## To do
When you find the word "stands" in a line of the entries, please copy the whole line.

Input START

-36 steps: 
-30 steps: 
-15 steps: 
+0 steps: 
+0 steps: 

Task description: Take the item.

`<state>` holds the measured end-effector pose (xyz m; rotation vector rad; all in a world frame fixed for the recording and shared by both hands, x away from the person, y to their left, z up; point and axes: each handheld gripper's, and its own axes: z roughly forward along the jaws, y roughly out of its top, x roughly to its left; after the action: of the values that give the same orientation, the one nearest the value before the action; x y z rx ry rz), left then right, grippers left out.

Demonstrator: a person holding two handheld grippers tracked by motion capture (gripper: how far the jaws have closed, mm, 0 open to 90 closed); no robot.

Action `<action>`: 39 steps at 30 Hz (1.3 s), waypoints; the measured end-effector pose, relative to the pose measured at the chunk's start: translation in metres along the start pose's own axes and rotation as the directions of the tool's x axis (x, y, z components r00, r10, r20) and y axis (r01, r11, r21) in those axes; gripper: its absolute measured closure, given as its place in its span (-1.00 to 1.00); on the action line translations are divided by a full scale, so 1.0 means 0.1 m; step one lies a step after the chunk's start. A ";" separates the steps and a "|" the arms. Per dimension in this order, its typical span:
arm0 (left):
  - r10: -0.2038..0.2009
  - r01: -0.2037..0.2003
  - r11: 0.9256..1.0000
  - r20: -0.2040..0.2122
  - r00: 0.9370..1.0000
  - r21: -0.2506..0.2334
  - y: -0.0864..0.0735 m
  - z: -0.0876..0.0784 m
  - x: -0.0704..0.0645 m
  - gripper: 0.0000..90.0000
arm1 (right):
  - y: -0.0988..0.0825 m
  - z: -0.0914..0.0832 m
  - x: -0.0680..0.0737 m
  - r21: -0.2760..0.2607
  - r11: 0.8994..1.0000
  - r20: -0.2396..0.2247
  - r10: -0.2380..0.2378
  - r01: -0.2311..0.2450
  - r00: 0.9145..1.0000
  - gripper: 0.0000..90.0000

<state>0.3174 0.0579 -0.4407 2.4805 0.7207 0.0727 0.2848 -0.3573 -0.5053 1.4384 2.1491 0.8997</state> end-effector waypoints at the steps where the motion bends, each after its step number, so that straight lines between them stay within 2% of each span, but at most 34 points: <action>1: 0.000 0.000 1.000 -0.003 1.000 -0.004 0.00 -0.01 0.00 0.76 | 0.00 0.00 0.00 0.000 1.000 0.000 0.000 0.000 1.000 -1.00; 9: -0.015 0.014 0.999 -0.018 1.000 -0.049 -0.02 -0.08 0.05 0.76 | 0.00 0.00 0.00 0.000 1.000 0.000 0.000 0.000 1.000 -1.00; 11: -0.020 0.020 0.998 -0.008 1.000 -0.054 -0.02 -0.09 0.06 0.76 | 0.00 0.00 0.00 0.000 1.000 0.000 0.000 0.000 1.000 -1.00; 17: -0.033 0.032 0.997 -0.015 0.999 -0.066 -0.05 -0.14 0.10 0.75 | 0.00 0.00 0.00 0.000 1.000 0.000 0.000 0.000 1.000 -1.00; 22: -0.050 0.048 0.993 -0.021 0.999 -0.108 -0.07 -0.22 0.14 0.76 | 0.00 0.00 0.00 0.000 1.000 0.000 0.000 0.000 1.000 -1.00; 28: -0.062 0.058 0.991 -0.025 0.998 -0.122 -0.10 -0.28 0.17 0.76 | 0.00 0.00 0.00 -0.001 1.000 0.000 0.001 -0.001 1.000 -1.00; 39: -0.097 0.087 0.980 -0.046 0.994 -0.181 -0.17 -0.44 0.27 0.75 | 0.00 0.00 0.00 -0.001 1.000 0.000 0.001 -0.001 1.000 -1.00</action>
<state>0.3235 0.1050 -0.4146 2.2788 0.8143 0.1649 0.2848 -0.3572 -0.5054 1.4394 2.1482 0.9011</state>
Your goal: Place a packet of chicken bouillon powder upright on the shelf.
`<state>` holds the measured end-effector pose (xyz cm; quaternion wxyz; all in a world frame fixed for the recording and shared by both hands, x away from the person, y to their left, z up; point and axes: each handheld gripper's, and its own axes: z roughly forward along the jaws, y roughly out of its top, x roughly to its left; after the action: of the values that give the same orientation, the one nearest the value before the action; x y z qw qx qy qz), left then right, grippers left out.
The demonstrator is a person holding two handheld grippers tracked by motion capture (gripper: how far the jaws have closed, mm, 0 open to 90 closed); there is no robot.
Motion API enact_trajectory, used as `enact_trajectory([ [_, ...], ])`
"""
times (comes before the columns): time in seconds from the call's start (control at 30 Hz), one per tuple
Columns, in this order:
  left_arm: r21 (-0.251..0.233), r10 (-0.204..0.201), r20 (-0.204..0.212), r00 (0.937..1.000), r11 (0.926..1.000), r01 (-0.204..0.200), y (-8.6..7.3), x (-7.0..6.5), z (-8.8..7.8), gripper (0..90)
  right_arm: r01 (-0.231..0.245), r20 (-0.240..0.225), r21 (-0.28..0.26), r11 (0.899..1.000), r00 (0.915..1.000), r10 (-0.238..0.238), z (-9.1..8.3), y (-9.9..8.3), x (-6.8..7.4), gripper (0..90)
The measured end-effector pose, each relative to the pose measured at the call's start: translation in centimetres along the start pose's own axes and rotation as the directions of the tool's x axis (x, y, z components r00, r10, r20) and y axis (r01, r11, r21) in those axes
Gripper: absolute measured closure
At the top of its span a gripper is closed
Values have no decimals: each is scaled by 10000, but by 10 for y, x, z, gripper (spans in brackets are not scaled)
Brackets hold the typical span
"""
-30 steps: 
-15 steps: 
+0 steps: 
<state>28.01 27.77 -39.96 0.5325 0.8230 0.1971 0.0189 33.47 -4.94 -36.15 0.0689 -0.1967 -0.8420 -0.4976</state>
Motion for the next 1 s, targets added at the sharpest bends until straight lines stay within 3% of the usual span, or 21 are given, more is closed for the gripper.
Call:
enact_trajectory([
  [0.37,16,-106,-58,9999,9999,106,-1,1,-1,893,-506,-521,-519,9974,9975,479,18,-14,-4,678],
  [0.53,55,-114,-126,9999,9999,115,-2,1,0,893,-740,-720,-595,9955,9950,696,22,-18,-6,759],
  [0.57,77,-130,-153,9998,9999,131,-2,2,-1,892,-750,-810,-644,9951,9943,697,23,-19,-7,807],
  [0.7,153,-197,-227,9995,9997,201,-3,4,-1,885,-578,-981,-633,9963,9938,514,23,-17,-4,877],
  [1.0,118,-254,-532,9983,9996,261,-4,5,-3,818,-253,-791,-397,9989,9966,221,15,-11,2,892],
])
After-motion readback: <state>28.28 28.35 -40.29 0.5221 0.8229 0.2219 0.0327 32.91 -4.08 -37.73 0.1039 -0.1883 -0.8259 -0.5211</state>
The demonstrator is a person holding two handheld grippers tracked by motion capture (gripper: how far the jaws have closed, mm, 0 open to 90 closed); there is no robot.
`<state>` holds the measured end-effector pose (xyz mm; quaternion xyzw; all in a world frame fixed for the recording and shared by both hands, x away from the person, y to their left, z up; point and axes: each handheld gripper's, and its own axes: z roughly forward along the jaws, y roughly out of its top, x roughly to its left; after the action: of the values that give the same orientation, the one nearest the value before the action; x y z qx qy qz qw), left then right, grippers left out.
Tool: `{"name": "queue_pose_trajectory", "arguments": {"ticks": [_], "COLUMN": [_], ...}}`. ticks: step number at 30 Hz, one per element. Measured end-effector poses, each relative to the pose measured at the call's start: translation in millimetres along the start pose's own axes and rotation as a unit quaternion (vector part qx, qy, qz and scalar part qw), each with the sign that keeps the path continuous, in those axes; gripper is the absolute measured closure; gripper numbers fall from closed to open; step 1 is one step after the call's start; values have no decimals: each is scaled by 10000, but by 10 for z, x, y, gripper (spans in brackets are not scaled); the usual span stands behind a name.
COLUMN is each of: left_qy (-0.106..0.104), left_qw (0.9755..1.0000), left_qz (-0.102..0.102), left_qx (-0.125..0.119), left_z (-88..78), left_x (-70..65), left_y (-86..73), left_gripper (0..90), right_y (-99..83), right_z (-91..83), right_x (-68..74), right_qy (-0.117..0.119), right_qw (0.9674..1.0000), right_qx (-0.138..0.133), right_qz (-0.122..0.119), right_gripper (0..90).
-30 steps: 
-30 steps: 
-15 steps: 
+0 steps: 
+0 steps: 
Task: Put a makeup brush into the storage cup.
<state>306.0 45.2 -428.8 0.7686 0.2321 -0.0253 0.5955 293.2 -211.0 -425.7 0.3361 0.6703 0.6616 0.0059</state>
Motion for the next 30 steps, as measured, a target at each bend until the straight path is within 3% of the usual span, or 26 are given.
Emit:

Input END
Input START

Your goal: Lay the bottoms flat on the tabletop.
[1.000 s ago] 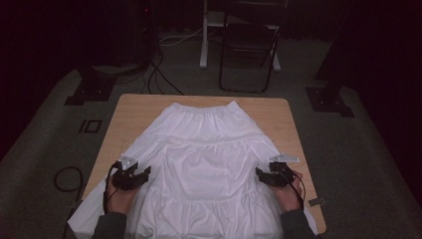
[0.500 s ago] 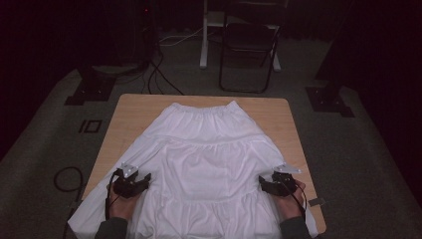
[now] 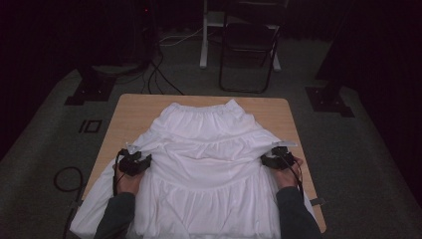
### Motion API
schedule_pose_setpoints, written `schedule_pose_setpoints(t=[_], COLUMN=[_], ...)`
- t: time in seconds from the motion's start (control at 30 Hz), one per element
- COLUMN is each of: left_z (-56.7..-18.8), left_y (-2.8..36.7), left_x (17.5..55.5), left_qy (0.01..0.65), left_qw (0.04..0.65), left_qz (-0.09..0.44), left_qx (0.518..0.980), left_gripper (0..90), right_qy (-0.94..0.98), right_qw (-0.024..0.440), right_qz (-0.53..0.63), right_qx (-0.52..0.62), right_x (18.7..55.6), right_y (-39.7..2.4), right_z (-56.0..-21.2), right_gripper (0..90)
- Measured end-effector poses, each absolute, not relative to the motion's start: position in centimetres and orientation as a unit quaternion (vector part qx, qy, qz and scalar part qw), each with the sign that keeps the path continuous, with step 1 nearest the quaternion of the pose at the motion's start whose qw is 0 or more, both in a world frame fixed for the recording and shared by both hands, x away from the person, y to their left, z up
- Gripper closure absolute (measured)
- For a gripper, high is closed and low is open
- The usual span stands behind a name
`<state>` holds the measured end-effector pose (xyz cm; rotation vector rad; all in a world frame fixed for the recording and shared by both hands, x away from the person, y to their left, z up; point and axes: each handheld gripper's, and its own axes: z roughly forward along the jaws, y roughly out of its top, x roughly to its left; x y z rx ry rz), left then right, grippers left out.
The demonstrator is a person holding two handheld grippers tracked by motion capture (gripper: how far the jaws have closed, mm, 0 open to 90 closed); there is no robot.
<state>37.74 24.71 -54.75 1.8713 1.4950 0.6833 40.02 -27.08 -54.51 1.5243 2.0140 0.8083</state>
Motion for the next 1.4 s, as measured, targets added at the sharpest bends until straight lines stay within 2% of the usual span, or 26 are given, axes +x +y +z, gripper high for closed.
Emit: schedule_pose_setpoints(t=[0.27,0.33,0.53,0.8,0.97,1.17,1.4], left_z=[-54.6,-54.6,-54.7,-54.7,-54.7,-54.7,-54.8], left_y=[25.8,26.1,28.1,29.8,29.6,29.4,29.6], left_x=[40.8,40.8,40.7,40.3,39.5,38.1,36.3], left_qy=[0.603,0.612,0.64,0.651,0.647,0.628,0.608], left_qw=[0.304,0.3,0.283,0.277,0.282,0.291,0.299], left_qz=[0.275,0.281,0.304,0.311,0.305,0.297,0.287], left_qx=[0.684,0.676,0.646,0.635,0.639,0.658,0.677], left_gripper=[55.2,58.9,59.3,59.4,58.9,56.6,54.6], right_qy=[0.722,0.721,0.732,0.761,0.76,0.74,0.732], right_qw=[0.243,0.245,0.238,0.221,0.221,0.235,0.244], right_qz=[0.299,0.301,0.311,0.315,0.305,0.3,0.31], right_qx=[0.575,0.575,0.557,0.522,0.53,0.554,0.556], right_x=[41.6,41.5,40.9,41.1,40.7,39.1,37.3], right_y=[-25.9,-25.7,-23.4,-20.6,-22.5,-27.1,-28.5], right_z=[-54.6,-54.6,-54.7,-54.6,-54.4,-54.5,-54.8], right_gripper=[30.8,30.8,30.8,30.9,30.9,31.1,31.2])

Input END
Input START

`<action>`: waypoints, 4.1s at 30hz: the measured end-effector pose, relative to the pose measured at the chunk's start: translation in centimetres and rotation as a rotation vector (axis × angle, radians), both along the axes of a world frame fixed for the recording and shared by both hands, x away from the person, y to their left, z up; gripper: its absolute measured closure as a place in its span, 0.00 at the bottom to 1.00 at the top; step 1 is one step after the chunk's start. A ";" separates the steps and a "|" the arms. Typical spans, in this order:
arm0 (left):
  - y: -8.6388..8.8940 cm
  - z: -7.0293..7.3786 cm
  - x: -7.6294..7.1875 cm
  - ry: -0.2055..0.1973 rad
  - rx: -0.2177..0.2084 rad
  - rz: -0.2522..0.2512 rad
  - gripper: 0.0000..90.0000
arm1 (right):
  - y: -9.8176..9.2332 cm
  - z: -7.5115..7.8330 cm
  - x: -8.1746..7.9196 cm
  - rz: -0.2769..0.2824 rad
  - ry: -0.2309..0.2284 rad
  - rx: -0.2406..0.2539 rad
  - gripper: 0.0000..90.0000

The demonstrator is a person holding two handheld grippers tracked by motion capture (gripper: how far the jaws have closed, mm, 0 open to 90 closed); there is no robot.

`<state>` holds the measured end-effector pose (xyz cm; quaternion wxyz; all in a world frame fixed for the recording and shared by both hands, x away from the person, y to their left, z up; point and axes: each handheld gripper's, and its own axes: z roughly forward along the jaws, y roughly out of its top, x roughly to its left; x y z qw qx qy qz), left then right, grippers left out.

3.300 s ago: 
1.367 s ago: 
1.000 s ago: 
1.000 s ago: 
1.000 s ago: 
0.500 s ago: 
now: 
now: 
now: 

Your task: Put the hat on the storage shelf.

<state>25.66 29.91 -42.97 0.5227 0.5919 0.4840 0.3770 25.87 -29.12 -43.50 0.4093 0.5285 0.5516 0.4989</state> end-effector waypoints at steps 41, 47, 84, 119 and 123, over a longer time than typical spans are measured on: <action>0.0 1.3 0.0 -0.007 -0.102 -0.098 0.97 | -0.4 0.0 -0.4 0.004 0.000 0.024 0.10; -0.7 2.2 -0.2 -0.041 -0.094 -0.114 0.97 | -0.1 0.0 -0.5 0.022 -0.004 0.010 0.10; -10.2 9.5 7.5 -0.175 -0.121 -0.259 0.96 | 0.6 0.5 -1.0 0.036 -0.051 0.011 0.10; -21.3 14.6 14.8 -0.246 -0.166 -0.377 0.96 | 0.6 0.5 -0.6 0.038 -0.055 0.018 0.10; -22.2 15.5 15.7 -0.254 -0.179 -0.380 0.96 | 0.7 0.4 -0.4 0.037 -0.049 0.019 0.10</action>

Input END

## Your response
Tool: `{"name": "queue_pose_trajectory", "arguments": {"ticks": [_], "COLUMN": [_], ...}}`. ticks: step number at 30 Hz, one per element. Measured end-effector poses, each relative to the pose measured at the call's start: translation in millimetres along the start pose's own axes and rotation as a unit quaternion (vector part qx, qy, qz and scalar part qw), each with the sign that keeps the path continuous, in those axes; gripper is the absolute measured closure; gripper numbers fall from closed to open; step 1 is one step after the call's start; values have no decimals: each is scaled by 10000, but by 10 for z, x, y, gripper (spans in brackets are not scaled); the usual span stands behind a name.
- The usual span stands behind a name

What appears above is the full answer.